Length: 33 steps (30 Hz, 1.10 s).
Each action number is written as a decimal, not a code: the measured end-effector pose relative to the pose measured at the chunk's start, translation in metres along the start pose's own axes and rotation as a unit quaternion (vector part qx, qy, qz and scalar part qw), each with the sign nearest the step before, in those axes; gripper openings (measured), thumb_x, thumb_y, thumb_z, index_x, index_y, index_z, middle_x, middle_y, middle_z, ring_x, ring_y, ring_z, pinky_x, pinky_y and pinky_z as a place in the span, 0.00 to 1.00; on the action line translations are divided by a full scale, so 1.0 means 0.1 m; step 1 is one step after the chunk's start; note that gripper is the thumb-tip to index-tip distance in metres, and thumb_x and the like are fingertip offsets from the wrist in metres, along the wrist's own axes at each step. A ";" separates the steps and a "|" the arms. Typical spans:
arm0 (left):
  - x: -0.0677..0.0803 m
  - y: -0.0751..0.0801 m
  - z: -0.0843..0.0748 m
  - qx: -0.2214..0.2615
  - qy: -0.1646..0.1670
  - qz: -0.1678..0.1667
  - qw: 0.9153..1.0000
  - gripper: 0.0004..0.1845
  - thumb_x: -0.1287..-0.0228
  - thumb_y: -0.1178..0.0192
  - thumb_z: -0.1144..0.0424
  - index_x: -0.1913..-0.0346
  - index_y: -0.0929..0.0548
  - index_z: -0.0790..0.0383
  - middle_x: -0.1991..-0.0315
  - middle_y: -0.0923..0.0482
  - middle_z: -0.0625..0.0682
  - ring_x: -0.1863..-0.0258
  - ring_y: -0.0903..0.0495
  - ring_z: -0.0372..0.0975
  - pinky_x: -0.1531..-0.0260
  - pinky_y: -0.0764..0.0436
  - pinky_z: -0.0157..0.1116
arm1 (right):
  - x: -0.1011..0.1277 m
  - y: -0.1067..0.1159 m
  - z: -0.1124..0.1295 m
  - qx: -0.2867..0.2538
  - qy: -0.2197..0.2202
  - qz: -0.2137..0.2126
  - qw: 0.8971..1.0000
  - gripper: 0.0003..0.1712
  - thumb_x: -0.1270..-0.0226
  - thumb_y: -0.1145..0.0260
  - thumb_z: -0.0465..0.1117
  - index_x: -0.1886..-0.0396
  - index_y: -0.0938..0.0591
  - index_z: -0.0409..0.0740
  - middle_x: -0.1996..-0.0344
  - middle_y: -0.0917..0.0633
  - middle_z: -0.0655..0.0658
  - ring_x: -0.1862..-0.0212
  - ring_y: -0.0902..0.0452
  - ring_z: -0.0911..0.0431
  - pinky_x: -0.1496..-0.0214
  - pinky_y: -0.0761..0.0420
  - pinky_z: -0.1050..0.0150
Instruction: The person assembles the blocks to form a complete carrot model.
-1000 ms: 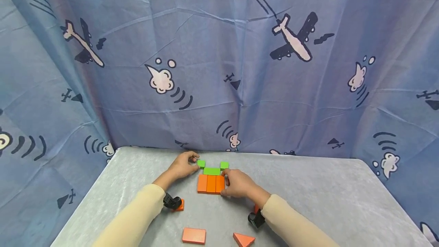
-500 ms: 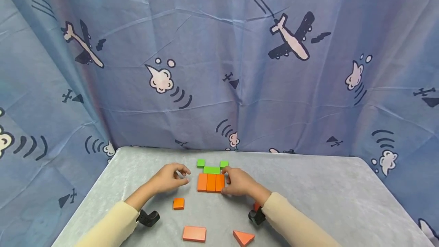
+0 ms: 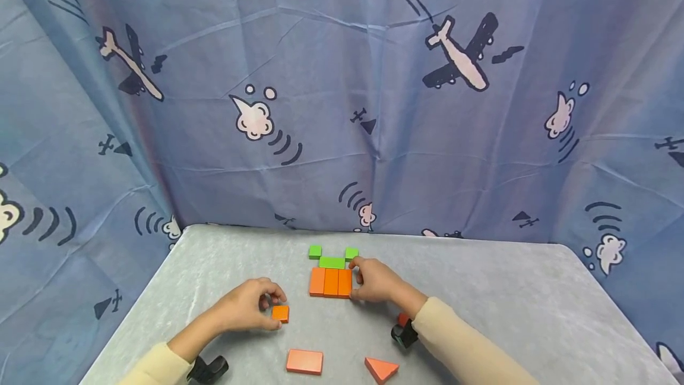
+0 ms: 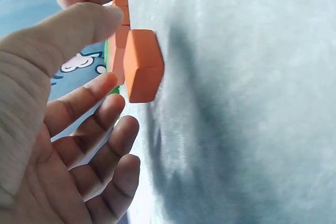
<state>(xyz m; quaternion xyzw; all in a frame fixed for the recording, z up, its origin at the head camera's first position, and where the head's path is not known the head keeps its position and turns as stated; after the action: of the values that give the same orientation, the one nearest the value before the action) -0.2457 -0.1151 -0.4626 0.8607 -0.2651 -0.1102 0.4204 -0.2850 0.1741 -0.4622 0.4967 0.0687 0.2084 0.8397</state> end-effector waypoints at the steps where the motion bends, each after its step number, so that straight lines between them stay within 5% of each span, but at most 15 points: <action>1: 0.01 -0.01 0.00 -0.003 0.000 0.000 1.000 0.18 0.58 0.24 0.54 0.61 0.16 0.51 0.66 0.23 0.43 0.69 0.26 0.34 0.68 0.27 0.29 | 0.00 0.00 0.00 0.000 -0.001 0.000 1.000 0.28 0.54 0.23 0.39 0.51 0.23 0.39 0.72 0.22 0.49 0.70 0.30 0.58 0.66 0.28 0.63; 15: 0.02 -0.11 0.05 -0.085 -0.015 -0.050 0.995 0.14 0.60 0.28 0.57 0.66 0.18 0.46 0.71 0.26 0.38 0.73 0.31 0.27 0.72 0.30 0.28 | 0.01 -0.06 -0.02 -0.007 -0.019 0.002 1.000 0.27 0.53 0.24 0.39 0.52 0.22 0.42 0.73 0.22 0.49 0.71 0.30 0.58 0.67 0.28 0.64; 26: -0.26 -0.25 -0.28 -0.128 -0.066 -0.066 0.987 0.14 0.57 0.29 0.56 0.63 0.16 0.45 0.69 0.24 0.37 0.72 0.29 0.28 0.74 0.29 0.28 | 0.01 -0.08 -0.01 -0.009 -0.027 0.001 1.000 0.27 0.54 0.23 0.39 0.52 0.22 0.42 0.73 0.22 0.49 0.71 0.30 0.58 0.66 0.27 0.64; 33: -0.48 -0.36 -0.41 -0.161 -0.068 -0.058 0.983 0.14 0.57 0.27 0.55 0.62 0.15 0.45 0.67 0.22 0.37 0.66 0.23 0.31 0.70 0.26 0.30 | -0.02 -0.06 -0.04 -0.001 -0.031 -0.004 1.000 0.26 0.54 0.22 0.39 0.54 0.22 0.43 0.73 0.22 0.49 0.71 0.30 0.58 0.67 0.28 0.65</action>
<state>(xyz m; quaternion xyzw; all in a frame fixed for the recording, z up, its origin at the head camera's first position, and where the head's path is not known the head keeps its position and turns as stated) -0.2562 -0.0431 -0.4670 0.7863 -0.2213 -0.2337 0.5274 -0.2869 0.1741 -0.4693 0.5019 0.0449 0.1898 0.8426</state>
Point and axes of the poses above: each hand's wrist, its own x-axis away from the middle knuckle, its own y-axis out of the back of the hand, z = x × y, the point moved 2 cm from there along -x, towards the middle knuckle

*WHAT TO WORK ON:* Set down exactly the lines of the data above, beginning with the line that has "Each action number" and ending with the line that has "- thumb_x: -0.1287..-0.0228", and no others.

*RESPONSE TO THIS TASK:*
Each action number is written as a decimal, not a code: the measured end-effector pose relative to the pose measured at the chunk's start, translation in metres along the start pose's own axes and rotation as a unit quaternion (vector part qx, qy, qz and scalar part qw), each with the sign nearest the step before, in those axes; gripper openings (measured), thumb_x, thumb_y, thumb_z, index_x, index_y, index_z, middle_x, middle_y, middle_z, ring_x, ring_y, ring_z, pinky_x, pinky_y and pinky_z as a place in the span, 0.00 to 1.00; on the action line translations are divided by a full scale, so 1.0 means 0.1 m; step 1 is one step after the chunk's start; note that gripper is the thumb-tip to index-tip distance in metres, and thumb_x and the like are fingertip offsets from the wrist in metres, along the wrist's own axes at each step. A ";" separates the steps and a "|" the arms. Typical spans:
arm0 (left):
  - x: -0.0677..0.0803 m
  - y: -0.0751..0.0801 m
  - z: -0.0843..0.0748 m
  - qx: -0.2214..0.2615
  - qy: -0.1646..0.1670
  - qz: -0.1678..0.1667
  - qw: 0.9153..1.0000
  - gripper: 0.0004..0.1845
  - thumb_x: -0.1287..-0.0228

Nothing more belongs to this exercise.